I've trouble fine tuning the large-v3 model. When I am evalutating, the compute_metrics function do not call properly the tokenizer method and it do not work. Any idea why?

@TrelisResearch 2 месяца назад

hmm that's odd, I haven't trained the large myself, I assume you tried posting on the github repo? any joy there, feel free to share the link if you create an issue

@tariqyahia9039 3 месяца назад

Question, does the training file have to be in vtt format? or can it be in .txt?

@TrelisResearch 3 месяца назад

has to have time stamps, so vtt (or srt and you can convert to vtt).

@user-xd1ic9qk8d Месяц назад

good job!! but I'm not finding the checkpoints folders

@TrelisResearch Месяц назад

They'll be generated when you run through the training . Also, you need to set save_dir output_dir to somewhere you want the files to be.

@imranullah3097 4 месяца назад

For low resource language how to train tokenizer and add and then fine tune whisper.?

@TrelisResearch 4 месяца назад

oooh, yeah low resource is going to be tough. Probably the approach depends on language and whether it has close languages. Ideally you want to start with a tokenizer and fine-tuned model for a close language. If you do need to train a tokenizer, you can check this vid out here: huggingface.co/learn/nlp-course/chapter6/2?fw=pt

@imranullah3097 4 месяца назад

Kindly make a video on the following. Hifi-gan with transformer Multi model (text+image)

@TrelisResearch 4 месяца назад

thanks, I'll add to my list. I was already planning on multi-modal some time. will take me a bit of time before getting to it

@AndrewBawitlung 3 месяца назад

What to do when my language is not in the whisper tokenizer?

@TrelisResearch 3 месяца назад

Probably imperfect, but maybe you could choose the closest language and then fine-tune from there.

@simonsu-yz9vo 3 месяца назад

is it possible to fine tuning for speech translation?

@TrelisResearch 3 месяца назад

yes, you just need to format the Q&A for that.

@AndrewBawitlung 4 месяца назад

can u compare it with XLS-R?

@TrelisResearch 4 месяца назад

thanks for the tip, will be a while before I get back to speech but I have noted that as a topic

@_loong9906 14 дней назад

Great video! But, in my checkpoints, there's no 'added_tokens.json' or 'config.json' and so on. what's happening to me. what did i miss?

@TrelisResearch 12 дней назад

You mean you are running training but not finding those files in your saved checkpoints? whereas you see them in my video when I do the same?
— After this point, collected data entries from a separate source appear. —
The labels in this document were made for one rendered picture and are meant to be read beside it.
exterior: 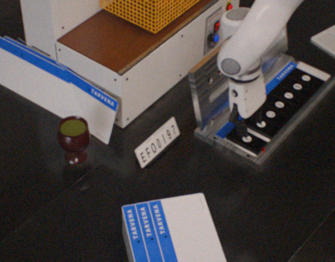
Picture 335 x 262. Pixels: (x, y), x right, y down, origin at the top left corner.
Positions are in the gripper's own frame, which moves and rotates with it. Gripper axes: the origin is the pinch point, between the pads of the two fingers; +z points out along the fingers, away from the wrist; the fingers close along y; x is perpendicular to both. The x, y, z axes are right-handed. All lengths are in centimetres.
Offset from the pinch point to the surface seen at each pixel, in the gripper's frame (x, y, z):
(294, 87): 1.8, 25.6, 5.0
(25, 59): 61, -18, -14
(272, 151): -5.8, 1.2, 7.6
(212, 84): 12.6, 2.6, -6.7
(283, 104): 0.5, 17.7, 5.3
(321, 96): -5.5, 28.2, 7.6
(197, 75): 11.7, -3.9, -14.0
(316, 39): 9, 53, 6
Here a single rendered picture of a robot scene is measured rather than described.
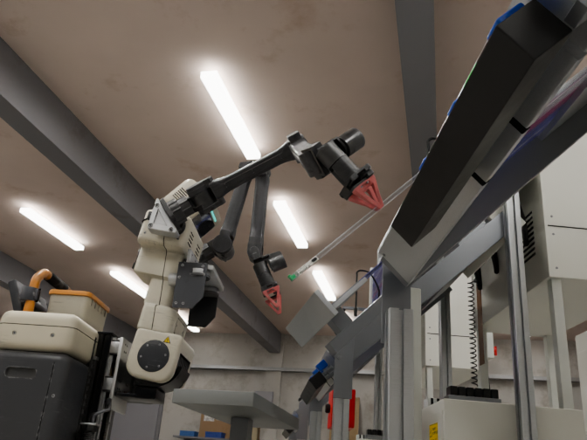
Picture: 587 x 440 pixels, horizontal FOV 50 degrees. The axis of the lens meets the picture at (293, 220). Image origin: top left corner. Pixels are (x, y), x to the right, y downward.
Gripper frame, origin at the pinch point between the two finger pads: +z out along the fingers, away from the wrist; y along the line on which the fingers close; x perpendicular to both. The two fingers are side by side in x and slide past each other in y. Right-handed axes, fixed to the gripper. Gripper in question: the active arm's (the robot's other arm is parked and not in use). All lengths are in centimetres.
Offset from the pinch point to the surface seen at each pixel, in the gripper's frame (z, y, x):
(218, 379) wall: -66, 1094, -120
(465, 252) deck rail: 24, 33, -30
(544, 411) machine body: 69, 31, -12
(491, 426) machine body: 61, 33, 2
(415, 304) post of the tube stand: 23.0, 7.5, 6.8
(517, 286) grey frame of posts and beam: 40, 27, -31
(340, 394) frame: 28, 34, 28
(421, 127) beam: -50, 222, -198
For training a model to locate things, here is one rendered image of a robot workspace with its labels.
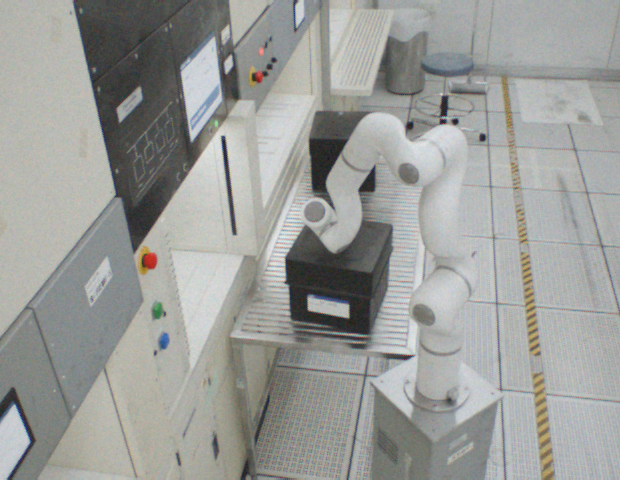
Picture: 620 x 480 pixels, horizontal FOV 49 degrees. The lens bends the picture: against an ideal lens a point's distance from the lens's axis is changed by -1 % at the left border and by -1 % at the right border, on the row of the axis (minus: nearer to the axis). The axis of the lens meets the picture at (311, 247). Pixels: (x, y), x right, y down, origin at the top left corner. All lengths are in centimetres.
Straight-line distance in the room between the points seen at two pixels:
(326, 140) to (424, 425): 135
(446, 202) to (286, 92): 213
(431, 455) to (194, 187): 113
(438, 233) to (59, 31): 96
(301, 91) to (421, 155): 216
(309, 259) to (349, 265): 13
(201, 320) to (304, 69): 181
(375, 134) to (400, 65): 417
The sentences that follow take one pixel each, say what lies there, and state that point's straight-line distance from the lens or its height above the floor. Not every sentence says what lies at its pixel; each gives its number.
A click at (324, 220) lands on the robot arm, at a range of 190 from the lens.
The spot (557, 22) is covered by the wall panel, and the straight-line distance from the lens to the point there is 631.
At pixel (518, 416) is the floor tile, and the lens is 311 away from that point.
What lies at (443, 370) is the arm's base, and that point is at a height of 89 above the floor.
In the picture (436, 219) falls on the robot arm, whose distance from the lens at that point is 169.
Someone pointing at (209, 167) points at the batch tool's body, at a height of 121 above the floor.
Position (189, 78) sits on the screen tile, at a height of 163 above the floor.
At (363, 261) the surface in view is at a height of 101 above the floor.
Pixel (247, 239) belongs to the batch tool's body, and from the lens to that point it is 240.
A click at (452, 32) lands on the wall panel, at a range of 628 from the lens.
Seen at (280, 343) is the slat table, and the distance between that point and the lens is 225.
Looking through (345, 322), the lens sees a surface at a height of 79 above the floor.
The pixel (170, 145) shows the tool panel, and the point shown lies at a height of 153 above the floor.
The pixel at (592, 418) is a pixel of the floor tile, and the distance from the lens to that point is 318.
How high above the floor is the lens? 227
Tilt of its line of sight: 35 degrees down
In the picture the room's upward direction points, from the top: 3 degrees counter-clockwise
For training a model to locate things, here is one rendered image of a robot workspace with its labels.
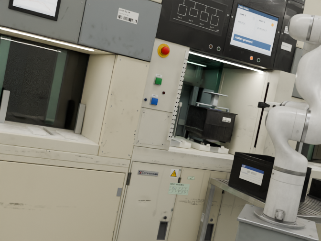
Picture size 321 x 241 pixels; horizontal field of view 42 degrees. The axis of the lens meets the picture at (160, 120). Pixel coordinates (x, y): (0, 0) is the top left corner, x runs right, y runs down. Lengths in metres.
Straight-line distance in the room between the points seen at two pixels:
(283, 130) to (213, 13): 0.86
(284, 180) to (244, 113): 1.05
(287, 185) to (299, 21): 0.62
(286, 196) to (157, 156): 0.75
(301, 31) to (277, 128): 0.39
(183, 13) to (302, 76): 0.74
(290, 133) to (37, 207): 1.12
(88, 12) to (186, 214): 1.14
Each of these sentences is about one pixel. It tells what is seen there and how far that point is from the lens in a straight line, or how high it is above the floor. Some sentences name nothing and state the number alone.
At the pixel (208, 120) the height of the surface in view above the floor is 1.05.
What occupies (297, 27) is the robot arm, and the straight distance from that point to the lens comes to 1.74.
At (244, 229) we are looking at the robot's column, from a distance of 1.58.
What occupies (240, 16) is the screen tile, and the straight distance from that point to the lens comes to 2.32.
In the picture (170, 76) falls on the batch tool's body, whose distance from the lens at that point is 2.10.
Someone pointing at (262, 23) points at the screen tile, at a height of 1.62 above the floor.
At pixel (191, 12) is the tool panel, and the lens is 2.16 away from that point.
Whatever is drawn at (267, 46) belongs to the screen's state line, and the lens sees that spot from 2.43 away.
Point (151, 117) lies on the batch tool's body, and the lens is 2.07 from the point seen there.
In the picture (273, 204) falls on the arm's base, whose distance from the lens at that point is 1.63.
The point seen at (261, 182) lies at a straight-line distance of 2.04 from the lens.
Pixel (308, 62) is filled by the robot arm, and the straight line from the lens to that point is 1.68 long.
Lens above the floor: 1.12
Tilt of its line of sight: 3 degrees down
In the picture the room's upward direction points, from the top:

@sumitjana7794 3 месяца назад

I have transcripted text in .srt format, can I train with it??

@TrelisResearch 3 месяца назад

Yes! And for this script you can just convert srt to vtt losslessly using an online tool.

@sumitjana7794 3 месяца назад

thanks a lot @@TrelisResearch

@ivor1113 10 дней назад

Can you share the code in ADVANCED-transcription?

@TrelisResearch 10 дней назад

Howdy! Yes, the code is in the ADVANCED-transcription repo, which you can buy lifetime access to (incl. future updates). If you buy and something is missing, you can create an issue in the repo.